_TASK DIRECTIONS_
Beginning with the first line of the data below, extract each line up to and including the one containing "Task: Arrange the". Copy them exactly and add nothing.

*** Opening COLLECTED MATERIAL ***

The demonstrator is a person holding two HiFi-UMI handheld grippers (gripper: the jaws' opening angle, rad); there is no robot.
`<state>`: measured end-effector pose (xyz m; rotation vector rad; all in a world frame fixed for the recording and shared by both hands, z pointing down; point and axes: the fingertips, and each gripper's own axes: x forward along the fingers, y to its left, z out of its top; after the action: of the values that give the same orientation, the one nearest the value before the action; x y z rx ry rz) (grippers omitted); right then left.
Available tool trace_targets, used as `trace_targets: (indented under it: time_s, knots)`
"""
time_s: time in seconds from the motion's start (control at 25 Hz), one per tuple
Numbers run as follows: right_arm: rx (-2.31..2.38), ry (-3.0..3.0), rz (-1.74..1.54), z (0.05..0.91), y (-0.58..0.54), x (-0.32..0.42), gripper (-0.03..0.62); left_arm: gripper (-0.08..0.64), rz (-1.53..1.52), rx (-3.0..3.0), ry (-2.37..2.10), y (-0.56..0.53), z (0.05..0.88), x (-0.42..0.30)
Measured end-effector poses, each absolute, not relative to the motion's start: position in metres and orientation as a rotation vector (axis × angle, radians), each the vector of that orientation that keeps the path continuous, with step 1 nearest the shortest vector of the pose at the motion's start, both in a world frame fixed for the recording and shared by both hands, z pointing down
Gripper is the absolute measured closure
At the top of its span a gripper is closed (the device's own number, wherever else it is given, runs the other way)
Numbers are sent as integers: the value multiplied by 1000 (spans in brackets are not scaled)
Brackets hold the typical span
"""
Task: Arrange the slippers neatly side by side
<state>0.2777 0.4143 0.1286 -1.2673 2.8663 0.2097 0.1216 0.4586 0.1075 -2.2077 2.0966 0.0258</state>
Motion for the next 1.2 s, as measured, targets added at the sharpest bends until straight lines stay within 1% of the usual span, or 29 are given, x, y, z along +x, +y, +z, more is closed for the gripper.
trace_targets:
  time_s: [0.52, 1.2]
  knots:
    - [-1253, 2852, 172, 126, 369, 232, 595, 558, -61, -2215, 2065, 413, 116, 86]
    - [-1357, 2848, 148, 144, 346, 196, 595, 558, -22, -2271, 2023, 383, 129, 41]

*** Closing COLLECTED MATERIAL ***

_SOLVED PROBLEM_
The demonstrator is a person holding two HiFi-UMI handheld grippers (gripper: the jaws' opening angle, rad); there is no robot.
`<state>`: measured end-effector pose (xyz m; rotation vector rad; all in a world frame fixed for the recording and shared by both hands, z pointing down; point and axes: the fingertips, and each gripper's own axes: x forward along the fingers, y to its left, z out of its top; after the action: of the values that give the same orientation, the one nearest the value before the action; x y z rx ry rz) (grippers omitted); right then left.
Available tool trace_targets, used as `trace_targets: (indented under it: time_s, knots)`
"""
time_s: time in seconds from the motion's start (control at 25 Hz), one per tuple
Numbers run as follows: right_arm: rx (-2.31..2.38), ry (-3.0..3.0), rz (-1.74..1.54), z (0.05..0.91), y (-0.58..0.54), x (-0.32..0.42), gripper (-0.03..0.62); left_arm: gripper (-0.08..0.64), rz (-1.53..1.52), rx (-3.0..3.0), ry (-2.37..2.10), y (-0.56..0.53), z (0.05..0.88), x (-0.42..0.30)
Measured end-effector poses, each absolute, not relative to the motion's start: position in metres and orientation as a rotation vector (axis × angle, radians), each the vector of that orientation that keeps the path continuous, with step 1 nearest the shortest vector of the pose at the motion's start, both in a world frame fixed for the recording and shared by both hands, z pointing down
Gripper is the absolute measured closure
At the top of its span a gripper is closed (the device's own number, wherever else it is given, runs the other way)
Numbers are sent as integers: the value multiplied by 1000 (spans in brackets are not scaled)
Brackets hold the typical span
"""
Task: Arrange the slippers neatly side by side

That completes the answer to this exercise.